Built to commemorate Ferrari's first Formula 1 world championship of the 21st Century, the Enzo received much in the way of F1 technology, and was the pinnacle of automotive advancement at the time. An electro-hydraulic automated manual transmission, carbon-composite brake discs, a carbon fiber body, center-locking wheels, and push-rod suspension all helped the Enzo to achieve its performance goals. Some technology in the Enzo even went beyond the rules and regulations of F1, including traction control and active aerodynamics. Only 399 Enzos were built.
Priced at more than $650,000 upon its debut, the Enzo was an ultra-exclusive model, with all of the initial production run sold before construction even began. Nevertheless, Ferrari's client base was so fond of the car that an extremely hardcore, race-tuned version of the Enzo, the FXX, was built and sold to a handful of buyers. Maserati, a corporate relative to Ferrari, also sold a modified version of the Enzo called the MC12. The Maserati MC12 received a slightly different body, but was also slightly slower to keep the Enzo at the top of the heap. Only 50 MC12s were built.

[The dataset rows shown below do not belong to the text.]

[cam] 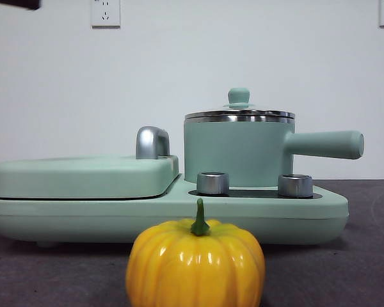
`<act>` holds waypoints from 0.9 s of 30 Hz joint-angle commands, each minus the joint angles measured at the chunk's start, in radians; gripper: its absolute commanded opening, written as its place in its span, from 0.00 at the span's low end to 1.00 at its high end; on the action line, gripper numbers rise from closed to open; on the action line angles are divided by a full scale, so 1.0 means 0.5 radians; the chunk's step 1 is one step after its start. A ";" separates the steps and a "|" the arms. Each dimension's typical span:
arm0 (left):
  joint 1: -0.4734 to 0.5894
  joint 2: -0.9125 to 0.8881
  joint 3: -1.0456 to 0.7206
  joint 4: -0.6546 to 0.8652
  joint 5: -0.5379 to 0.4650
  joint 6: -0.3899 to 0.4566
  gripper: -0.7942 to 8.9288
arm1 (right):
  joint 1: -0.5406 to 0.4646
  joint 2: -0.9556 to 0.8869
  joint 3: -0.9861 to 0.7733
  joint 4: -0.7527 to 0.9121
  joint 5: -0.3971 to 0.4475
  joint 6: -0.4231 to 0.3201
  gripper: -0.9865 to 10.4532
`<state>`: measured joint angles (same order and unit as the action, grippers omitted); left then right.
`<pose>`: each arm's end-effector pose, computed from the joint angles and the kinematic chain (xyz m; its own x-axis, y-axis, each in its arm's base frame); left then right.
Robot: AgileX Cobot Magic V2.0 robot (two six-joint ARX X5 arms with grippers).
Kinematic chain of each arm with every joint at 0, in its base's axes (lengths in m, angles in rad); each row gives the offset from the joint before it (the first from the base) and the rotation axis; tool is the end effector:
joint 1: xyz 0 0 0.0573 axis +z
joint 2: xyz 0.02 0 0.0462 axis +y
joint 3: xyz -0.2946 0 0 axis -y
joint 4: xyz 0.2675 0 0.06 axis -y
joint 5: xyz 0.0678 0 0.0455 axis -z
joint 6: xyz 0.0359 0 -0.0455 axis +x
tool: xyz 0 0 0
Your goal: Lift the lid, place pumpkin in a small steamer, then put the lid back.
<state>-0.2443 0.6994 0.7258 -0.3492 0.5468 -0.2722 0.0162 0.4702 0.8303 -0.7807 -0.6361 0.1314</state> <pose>0.1447 -0.0553 0.3290 0.6603 -0.7005 -0.2710 0.5771 0.7041 -0.4138 0.0745 0.0225 0.3479 0.7246 0.6059 -0.3285 -0.4970 0.7895 0.3601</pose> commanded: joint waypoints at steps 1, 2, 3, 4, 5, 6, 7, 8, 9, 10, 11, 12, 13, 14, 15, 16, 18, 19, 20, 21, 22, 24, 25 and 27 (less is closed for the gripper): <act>-0.051 0.095 0.098 0.011 0.059 0.060 0.10 | 0.005 0.058 0.085 -0.014 -0.047 -0.164 0.10; -0.069 0.121 0.113 0.014 0.059 0.060 0.10 | 0.005 0.073 0.104 -0.014 -0.054 -0.174 0.10; -0.085 0.140 0.117 0.030 0.059 0.060 0.10 | 0.005 0.078 0.114 -0.012 -0.053 -0.176 0.10; -0.096 0.155 0.117 0.048 0.058 0.060 0.10 | 0.005 0.078 0.116 -0.008 -0.051 -0.178 0.10; -0.104 0.166 0.117 0.058 0.058 0.070 0.11 | 0.005 0.078 0.116 -0.004 -0.043 -0.177 0.10; -0.106 0.174 0.117 0.059 0.058 0.093 0.11 | 0.005 0.078 0.116 -0.007 -0.035 -0.175 0.10; -0.107 0.181 0.117 0.056 0.058 0.116 0.11 | 0.005 0.077 0.116 -0.015 -0.037 -0.175 0.11; -0.107 0.187 0.117 0.055 0.058 0.140 0.11 | 0.005 0.076 0.116 -0.023 -0.036 -0.175 0.14; -0.107 0.192 0.117 0.055 0.058 0.147 0.11 | 0.005 0.076 0.116 -0.034 -0.036 -0.173 0.19; -0.107 0.197 0.117 0.055 0.058 0.146 0.12 | 0.005 0.075 0.116 -0.053 -0.037 -0.173 0.25; -0.107 0.198 0.117 0.056 0.058 0.146 0.13 | 0.005 0.075 0.116 -0.072 -0.037 -0.172 0.30; -0.107 0.200 0.117 0.061 0.058 0.146 0.17 | 0.005 0.076 0.116 -0.093 -0.037 -0.172 0.35; -0.107 0.200 0.117 0.066 0.058 0.144 0.22 | 0.005 0.076 0.116 -0.113 -0.037 -0.172 0.39; -0.107 0.200 0.117 0.071 0.058 0.128 0.30 | 0.005 0.076 0.116 -0.130 -0.036 -0.172 0.43; -0.108 0.200 0.117 0.076 0.058 0.098 0.39 | 0.005 0.076 0.116 -0.142 -0.036 -0.172 0.46; -0.108 0.200 0.117 0.084 0.058 0.075 0.46 | 0.005 0.076 0.116 -0.148 -0.036 -0.172 0.48; -0.115 0.200 0.117 0.118 0.058 0.063 0.54 | 0.005 0.076 0.116 -0.150 -0.037 -0.172 0.48; -0.119 0.201 0.119 0.138 0.058 0.060 0.53 | 0.005 0.076 0.116 -0.150 -0.037 -0.172 0.48; -0.124 0.204 0.125 0.163 0.058 0.047 0.53 | 0.005 0.076 0.116 -0.150 -0.037 -0.172 0.48; -0.132 0.216 0.137 0.180 0.058 0.034 0.53 | 0.005 0.076 0.116 -0.150 -0.037 -0.171 0.48; -0.142 0.229 0.153 0.185 0.058 0.033 0.53 | 0.005 0.076 0.116 -0.150 -0.037 -0.168 0.48; -0.169 0.282 0.208 0.179 0.058 0.034 0.53 | 0.005 0.076 0.116 -0.150 -0.037 -0.167 0.48; -0.182 0.314 0.240 0.170 0.058 0.035 0.53 | 0.005 0.076 0.116 -0.149 -0.038 -0.167 0.48; -0.215 0.404 0.326 0.150 0.058 0.040 0.53 | 0.005 0.076 0.116 -0.149 -0.040 -0.167 0.48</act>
<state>-0.3435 0.8772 0.8558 -0.2832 0.5724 -0.2516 0.0170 0.5045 0.8726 -0.8616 -0.6544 0.0555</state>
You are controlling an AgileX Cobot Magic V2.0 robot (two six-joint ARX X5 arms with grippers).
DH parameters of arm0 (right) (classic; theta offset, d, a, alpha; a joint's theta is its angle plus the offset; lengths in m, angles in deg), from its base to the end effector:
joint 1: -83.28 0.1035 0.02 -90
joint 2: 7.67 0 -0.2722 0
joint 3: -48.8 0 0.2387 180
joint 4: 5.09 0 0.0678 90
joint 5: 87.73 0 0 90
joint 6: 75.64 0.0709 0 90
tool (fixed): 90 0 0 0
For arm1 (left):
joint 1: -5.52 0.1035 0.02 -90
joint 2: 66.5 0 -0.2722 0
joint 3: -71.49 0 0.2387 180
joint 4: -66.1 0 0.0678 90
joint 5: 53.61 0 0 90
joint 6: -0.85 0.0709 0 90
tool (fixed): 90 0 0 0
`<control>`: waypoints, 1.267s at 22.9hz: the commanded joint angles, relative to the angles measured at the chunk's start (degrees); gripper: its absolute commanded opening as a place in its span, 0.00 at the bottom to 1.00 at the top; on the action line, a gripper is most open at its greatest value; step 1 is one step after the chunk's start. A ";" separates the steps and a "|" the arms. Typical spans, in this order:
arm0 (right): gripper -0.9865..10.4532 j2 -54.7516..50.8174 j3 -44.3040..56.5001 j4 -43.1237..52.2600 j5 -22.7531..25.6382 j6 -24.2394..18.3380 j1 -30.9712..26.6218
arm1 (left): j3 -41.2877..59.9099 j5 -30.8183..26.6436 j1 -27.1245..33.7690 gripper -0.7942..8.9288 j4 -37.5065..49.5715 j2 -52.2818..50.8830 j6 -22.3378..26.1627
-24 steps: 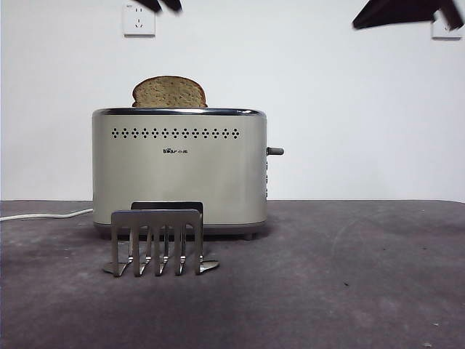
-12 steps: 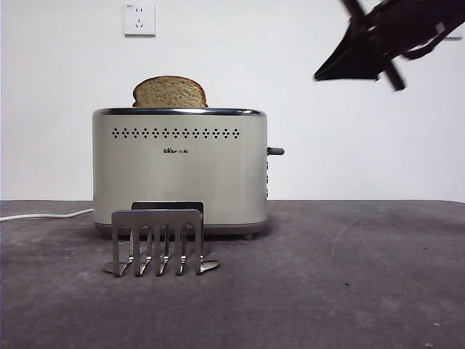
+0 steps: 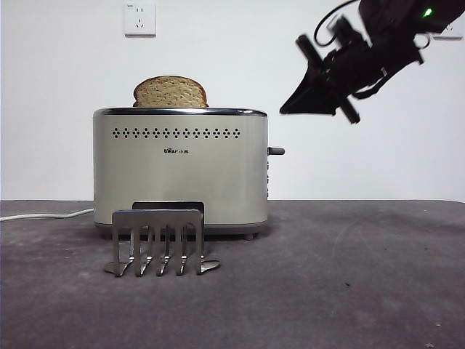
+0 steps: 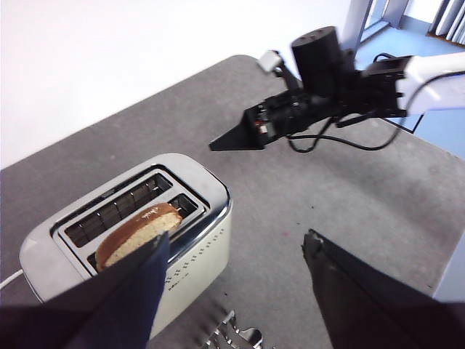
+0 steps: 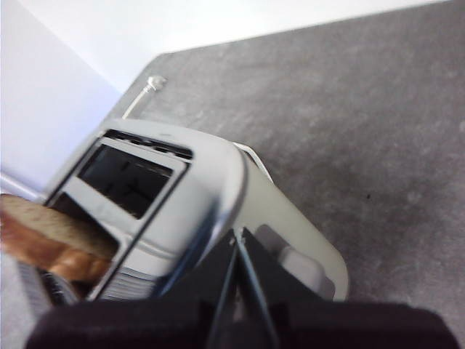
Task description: Pick up a slice of bread from the rack,put the bread on the toaster,press the button
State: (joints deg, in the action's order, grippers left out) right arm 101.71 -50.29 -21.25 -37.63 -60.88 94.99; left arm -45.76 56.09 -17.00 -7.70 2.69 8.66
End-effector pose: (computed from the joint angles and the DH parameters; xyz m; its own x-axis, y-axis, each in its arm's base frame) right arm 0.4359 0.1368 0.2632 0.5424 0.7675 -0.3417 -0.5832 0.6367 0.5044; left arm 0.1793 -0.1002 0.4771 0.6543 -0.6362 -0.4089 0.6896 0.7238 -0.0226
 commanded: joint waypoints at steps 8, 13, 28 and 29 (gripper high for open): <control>0.08 6.40 -1.20 2.49 3.85 -0.26 1.99 | -0.11 0.26 -0.02 0.41 -0.55 -0.35 -0.61; 0.08 9.35 -1.20 1.75 5.75 -0.28 2.10 | -0.11 0.22 -0.02 0.41 -0.55 -0.33 -0.57; 0.08 11.93 -1.16 -8.63 8.04 -11.45 4.90 | -0.11 -0.02 0.00 0.41 -0.48 -0.33 -0.31; 0.08 11.93 -1.16 -8.98 8.63 -11.80 5.01 | -0.11 -0.04 0.00 0.41 -0.48 -0.33 -0.31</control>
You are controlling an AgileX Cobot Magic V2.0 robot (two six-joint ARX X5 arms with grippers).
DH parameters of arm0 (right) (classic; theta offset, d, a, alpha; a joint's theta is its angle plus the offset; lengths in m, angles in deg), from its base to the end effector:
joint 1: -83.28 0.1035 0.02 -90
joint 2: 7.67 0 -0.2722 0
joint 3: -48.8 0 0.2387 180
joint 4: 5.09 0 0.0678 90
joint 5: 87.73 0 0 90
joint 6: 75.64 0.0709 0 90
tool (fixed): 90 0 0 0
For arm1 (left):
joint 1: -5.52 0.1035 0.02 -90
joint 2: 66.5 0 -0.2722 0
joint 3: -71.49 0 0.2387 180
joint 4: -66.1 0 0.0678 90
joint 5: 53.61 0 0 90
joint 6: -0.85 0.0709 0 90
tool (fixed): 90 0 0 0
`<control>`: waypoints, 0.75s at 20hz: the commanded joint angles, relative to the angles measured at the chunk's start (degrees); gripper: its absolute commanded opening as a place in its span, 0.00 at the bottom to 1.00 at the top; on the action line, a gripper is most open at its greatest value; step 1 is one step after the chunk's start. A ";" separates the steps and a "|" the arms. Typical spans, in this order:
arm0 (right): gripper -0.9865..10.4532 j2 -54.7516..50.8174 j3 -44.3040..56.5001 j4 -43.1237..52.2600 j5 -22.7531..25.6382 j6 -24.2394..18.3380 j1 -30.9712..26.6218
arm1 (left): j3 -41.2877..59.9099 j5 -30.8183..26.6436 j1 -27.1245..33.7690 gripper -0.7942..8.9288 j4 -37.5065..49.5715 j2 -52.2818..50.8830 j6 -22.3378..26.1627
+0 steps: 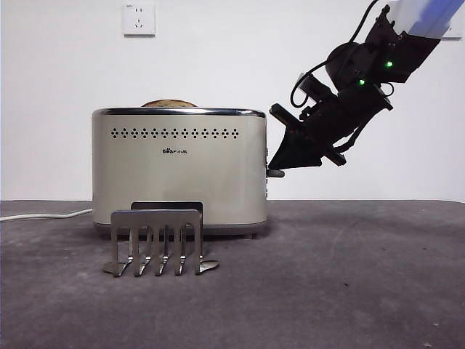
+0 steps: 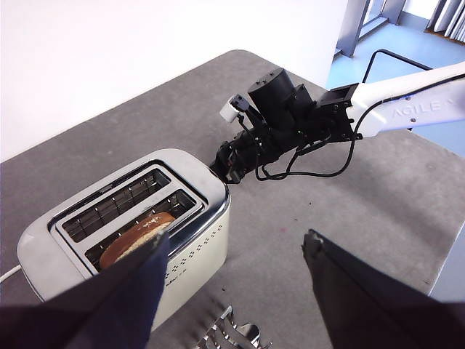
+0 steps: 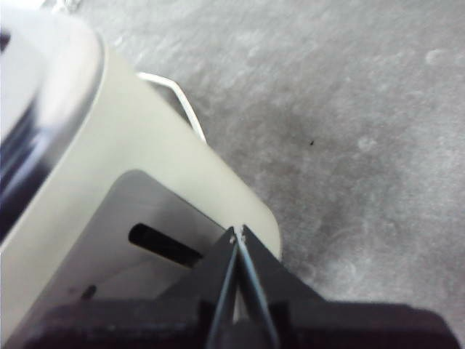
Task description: Pick up a slice of bread from the rack,put the bread on the toaster,press the button
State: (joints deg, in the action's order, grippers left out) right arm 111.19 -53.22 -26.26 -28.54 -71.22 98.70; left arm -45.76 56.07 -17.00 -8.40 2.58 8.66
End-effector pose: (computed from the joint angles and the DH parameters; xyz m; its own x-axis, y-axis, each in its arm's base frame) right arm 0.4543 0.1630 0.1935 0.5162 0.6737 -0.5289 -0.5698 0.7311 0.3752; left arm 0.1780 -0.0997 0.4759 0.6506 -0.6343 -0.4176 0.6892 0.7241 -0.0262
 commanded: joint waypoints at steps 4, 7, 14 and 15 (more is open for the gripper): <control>0.08 2.58 1.77 -5.18 0.00 -2.23 1.27 | -0.11 -0.07 0.00 0.41 0.02 -0.22 -0.31; 0.08 2.64 1.79 -6.38 1.14 -3.10 1.27 | -0.11 -0.09 0.00 0.41 -0.13 -0.22 -0.31; 0.08 2.64 1.79 -8.46 1.44 -4.57 1.27 | -0.11 -0.15 0.00 0.41 -0.13 -0.22 -0.28; 0.08 2.64 1.79 -8.70 1.44 -4.59 1.27 | -0.11 -0.15 0.00 0.41 -0.15 -0.22 -0.28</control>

A pair of one-off concept cars were also built with the Enzo as their basis, including the Ferrari P4/5 by Pininfarina and the Maserati Birdcage 75th. The P4/5 by Pininfarina was a special project backed by American film maker and Ferrari collector James Glickenhaus; the Birdcage 75th was also designed by Pininfarina as a concept car to celebrate the design house's 75th anniversary.